Matthew Barnett comments on Hackable Rewards as a Safety Valve?

Matthew Barnett 10 Sep 2019 22:41 UTC
LW: 3 AF: 2
AF
Maybe people are just imagining “wireheading” in the form of seizing an external reward channel?
Admittedly, that’s how I understood it. I don’t see why an expected utility maximizer would modify its utility function, since utility functions are reflectively stable.
- johnswentworth 10 Sep 2019 23:39 UTC
  LW: 5 AF: 2
  AF Parent
  The root issue is that Reward ≠ Utility. A utility function does not take in a policy, it takes in a state of the world—an expected utility maximizer chooses its policy based on what state(s) of the world it expects that policy to induce. Its objective looks like $E [U (x) | π]$ , where $x$ is the state of the world, and the policy/action $π$ matters only insofar as it changes the distribution of $x$ . The utility $U$ is internal to the agent. $U$ , as a function of the world state, is perfectly known to the utility maximizer—the only uncertainty is in the world state $x$ , and the only thing which the agent tries to control is the world-state $x$ . That’s why it’s reflectively stable: the utility function is “inside” the agent, not part of the “environment”, and the agent has no way to even consider changing it.
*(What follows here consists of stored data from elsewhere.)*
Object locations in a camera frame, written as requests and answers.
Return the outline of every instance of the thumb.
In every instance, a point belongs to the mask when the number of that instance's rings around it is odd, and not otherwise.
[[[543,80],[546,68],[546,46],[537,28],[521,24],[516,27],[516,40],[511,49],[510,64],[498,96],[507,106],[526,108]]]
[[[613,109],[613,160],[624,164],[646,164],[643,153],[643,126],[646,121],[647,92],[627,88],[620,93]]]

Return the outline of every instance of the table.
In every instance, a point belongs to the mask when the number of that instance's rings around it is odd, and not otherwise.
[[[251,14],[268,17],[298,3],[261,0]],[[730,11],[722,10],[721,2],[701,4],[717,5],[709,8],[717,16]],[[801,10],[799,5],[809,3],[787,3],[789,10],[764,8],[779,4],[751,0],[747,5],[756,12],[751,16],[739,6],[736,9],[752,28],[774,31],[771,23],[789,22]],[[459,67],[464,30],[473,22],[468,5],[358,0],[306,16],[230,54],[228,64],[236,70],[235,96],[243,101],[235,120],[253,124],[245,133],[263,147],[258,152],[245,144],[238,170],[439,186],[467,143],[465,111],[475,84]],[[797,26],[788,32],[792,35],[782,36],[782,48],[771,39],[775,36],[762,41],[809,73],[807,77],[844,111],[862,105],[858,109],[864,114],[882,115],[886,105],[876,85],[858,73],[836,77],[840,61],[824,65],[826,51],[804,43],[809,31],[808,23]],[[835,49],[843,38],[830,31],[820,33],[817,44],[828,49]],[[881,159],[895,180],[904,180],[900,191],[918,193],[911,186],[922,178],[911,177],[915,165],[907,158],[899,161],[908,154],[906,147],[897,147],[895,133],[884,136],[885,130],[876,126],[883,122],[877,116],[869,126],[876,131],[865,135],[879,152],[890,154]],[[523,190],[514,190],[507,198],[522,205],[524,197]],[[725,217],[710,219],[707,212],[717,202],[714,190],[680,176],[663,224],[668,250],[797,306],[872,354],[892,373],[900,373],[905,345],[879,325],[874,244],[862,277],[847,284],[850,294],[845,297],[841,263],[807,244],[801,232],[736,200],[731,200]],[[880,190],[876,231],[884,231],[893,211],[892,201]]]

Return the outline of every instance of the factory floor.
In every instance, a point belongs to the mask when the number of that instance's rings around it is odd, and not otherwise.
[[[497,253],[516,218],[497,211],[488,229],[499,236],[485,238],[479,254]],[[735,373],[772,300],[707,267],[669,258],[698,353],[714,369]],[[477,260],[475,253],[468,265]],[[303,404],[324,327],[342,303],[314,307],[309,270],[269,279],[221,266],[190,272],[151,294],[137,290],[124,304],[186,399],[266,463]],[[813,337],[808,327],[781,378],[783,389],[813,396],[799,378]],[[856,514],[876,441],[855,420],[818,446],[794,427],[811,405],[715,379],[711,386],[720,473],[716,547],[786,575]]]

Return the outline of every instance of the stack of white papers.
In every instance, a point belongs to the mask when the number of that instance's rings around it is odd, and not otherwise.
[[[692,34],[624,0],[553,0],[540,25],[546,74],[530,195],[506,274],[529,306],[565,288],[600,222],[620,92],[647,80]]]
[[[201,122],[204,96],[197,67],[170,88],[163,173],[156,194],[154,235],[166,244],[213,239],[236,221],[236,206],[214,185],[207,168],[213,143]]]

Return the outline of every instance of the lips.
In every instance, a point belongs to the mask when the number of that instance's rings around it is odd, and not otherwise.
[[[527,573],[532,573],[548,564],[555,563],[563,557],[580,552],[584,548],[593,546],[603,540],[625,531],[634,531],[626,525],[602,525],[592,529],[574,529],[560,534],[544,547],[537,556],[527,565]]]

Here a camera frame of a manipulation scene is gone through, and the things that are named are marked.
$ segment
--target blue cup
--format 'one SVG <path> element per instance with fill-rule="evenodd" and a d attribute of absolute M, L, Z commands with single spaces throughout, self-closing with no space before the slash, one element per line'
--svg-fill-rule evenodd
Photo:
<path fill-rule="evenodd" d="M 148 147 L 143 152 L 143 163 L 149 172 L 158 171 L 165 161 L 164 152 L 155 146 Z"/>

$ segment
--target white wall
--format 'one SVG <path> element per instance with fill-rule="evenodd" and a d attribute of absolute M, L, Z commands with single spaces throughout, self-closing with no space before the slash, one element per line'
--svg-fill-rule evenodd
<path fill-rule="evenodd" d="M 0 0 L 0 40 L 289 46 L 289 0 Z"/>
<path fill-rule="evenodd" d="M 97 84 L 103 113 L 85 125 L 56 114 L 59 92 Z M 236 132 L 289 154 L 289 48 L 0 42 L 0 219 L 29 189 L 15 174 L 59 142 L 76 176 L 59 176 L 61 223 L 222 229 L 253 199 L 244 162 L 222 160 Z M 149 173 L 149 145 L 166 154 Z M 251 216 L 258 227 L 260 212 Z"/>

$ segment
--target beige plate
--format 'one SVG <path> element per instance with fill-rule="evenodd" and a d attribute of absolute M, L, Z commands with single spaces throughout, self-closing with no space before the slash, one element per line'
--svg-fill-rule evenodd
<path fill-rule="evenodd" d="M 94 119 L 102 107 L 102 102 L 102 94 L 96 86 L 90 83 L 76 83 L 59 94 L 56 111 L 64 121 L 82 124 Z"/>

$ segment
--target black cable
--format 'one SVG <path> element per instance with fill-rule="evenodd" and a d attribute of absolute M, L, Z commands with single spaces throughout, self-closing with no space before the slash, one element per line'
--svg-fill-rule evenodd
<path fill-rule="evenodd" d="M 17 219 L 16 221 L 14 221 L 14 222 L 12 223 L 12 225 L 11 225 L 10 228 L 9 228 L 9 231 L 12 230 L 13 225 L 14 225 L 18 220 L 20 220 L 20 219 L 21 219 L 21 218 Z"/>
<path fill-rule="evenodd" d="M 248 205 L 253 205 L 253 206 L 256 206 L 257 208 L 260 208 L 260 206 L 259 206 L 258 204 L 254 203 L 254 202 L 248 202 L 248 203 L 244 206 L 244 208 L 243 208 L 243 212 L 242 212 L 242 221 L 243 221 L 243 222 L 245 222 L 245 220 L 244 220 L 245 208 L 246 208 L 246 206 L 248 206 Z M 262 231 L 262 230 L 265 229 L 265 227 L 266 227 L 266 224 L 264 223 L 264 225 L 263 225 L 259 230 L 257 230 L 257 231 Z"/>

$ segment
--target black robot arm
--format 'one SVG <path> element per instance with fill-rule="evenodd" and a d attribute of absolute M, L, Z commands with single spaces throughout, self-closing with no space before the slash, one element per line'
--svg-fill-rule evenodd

  A reward function, on the other hand, just takes in a policy directly—an expected reward maximizer’s objective looks like $E [U (π)]$ . Unlike a utility, the reward is “external” to the agent, and the reward function is unknown to the agent—the agent does not necessarily know what reward it will receive given some state of the world. The reward “function”, i.e. the function mapping a state of the world to a reward, is itself just another part of the environment, and the agent can and will consider changing it.
  Example: the blue-maximizing robot.
  A utility-maximizing blue-bot would model the world, look for all the blue things in its world-model, and maximize that number. This robot doesn’t actually have any reason to stick a blue screen in front of its camera, unless its world-model lacks object permanence. To make a utility-maximizing blue-bot which does sit in front of a blue screen would actually be more complicated: we’d need a model of the bot’s own camera, and a utility function over the blue pixels detected by that camera. (Or we’d need a world-model which didn’t include anything outside the camera’s view.)
  On the other hand, a reward-maximizing blue-bot doesn’t necessarily even have a notion of “state of the world”. If its reward is the number of blue pixels in the camera view, that’s what it maximizes—and if it can change the function mapping external world to camera pixels, in order to make more pixels blue, then it will. So it happily sits in front of a blue screen. Furthermore, a reward maximizer usually needs to learn the reward function, since it isn’t built-in. That leads to the sort of problem I mentioned above, where the agent doesn’t realize it’s embedded in the environment and “accidentally” self-modifies. That wouldn’t be a problem for a true utility maximizer with a decent world-model—the utility maximizer would recognize that modifying this chunk of the environment won’t actually cause higher utility, it’s just a correlation.
  - Matthew Barnett 10 Sep 2019 23:46 UTC
    LW: 5 AF: 3
    AF Parent
    The root issue is that Reward ≠ Utility
    Agreed. When I wrote $U (π)$ I meant it as shorthand for $U (x) | π$ , though now that I look at it I can see that was criss-crossing between reward and utility in a very confusing way.
    That leads to the sort of problem I mentioned above, where the agent doesn’t realize it’s embedded in the environment and “accidentally” self-modifies.
    That makes sense now, although I am still curious whether there is a case where it purposely self modifies rather than accidentally does so.